EXERCISE GOAL:
Without a single alteration, write the listing out again.

PROVIDED DATA:

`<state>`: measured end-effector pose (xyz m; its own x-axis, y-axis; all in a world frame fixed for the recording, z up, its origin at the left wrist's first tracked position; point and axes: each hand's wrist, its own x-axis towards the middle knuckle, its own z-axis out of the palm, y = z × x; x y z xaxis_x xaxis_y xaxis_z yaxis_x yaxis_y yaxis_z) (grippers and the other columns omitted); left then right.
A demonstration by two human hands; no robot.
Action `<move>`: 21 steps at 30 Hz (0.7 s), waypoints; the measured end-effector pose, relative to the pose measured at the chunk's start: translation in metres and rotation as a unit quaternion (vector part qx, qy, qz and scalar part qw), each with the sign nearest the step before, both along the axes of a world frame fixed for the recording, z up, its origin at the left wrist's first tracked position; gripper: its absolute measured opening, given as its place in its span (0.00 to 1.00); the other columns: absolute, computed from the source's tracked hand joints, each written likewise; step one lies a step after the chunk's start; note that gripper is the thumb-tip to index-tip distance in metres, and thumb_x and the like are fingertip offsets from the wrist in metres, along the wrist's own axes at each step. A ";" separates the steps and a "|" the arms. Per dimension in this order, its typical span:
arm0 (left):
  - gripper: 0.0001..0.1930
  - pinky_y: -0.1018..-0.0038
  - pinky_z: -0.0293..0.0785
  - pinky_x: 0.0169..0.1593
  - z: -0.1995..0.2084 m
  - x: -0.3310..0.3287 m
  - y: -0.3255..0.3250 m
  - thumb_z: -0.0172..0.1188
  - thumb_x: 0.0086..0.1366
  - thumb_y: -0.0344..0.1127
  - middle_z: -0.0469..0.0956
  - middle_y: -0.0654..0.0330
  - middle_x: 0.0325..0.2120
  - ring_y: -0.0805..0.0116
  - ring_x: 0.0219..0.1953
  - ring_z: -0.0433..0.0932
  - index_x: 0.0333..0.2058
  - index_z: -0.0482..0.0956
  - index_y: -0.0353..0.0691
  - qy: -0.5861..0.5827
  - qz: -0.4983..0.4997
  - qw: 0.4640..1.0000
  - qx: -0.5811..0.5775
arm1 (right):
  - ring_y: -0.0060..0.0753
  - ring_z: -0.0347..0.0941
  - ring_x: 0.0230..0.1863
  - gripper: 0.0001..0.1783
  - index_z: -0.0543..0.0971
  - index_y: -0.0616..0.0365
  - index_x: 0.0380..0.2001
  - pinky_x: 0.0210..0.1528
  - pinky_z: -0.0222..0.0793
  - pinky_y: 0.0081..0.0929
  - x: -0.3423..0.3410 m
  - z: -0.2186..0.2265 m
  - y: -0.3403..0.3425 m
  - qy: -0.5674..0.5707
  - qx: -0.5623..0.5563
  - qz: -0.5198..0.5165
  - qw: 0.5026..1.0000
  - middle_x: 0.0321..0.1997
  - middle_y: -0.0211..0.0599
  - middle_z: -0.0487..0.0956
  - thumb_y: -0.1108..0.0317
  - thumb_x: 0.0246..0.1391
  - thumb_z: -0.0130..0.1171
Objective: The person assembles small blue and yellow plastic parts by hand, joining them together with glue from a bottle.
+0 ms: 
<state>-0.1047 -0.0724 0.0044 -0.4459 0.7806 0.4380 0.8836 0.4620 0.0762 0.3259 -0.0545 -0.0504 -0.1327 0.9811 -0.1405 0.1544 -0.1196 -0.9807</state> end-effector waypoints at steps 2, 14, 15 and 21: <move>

ANSWER BOX:
`<state>`: measured end-effector pose (xyz m; its own x-axis, y-axis; all in a world frame fixed for the recording, z up, its origin at the left wrist's first tracked position; point and axes: each hand's wrist, its own x-axis towards the middle knuckle, its own z-axis out of the palm, y = z × x; x y z xaxis_x xaxis_y xaxis_z yaxis_x yaxis_y yaxis_z) (grippers and the other columns omitted); left then right.
A demonstration by two human hands; no robot.
Action `<move>`: 21 steps at 30 Hz (0.7 s), waypoints; the measured end-effector pose, relative to the pose measured at the chunk's start: translation in metres and rotation as a unit quaternion (vector part qx, qy, qz and scalar part qw), each with the sign nearest the step before, both along the axes of a world frame fixed for the recording, z up, its origin at the left wrist's first tracked position; gripper: its absolute measured opening, given as its place in its span (0.00 to 1.00); the other columns: absolute, computed from the source's tracked hand joints, each written likewise; step one lies a step after the chunk's start; note that gripper is the thumb-tip to index-tip distance in metres, and thumb_x and the like are fingertip offsets from the wrist in metres, along the wrist's own axes at each step. A ";" separates the steps and a "|" the arms. Per dimension in this order, its typical span:
arm0 (left):
  - gripper: 0.0001..0.1930
  - pinky_y: -0.1018..-0.0038
  - pinky_z: -0.0293..0.0785
  - pinky_x: 0.0169..0.1593
  - z: -0.1995..0.2084 m
  - x: -0.3310..0.3287 m
  - y: -0.3255..0.3250 m
  - thumb_z: -0.0172..0.1188
  - thumb_x: 0.0086..0.1366
  - thumb_y: -0.0344..0.1127
  - middle_z: -0.0469..0.0956
  - middle_y: -0.0654..0.0330
  - middle_x: 0.0325..0.2120
  - ring_y: -0.0805..0.0116
  - ring_x: 0.0219..0.1953
  - ring_z: -0.0433..0.0932
  - index_x: 0.0333..0.2058
  - index_z: -0.0482..0.0956
  - index_y: -0.0353..0.0691
  - qy: -0.5861..0.5827
  - qz: -0.4983..0.4997
  - qw: 0.4640..1.0000
  - qx: -0.5811..0.5775
arm1 (right):
  - ring_y: -0.0060..0.0753
  - ring_z: -0.0347..0.0941
  - ring_x: 0.0230..0.1863
  - gripper: 0.0001..0.1783
  - index_z: -0.0543..0.0971
  - index_y: -0.0616..0.0365
  - index_x: 0.0380..0.2001
  - pinky_x: 0.0210..0.1528
  - pinky_z: -0.0222..0.0793
  - pinky_y: 0.0081..0.0929
  - x: -0.3423..0.3410 m
  - z: -0.2186..0.2265 m
  - y: -0.3403..0.3425 m
  - qy: -0.5674..0.5707
  - qx: -0.5623..0.5563
  - qz: -0.5198..0.5165
  - qw: 0.5026..1.0000
  - middle_x: 0.0321..0.1997
  - middle_y: -0.0211..0.0599
  - middle_z: -0.0487..0.0956
  - thumb_y: -0.1108..0.0317
  - thumb_x: 0.0246..0.1391
  - thumb_z: -0.0130..0.1171
Objective: The person assembles small blue and yellow plastic parts by hand, joining them together with glue from a bottle.
+0 ms: 
<state>-0.1047 -0.0724 0.0044 -0.4459 0.7806 0.4380 0.8836 0.4620 0.0762 0.3259 -0.0545 -0.0504 -0.1327 0.9811 -0.1405 0.1544 -0.1196 -0.9807</state> end-effector waypoints at steps 2, 14, 15 and 21: <move>

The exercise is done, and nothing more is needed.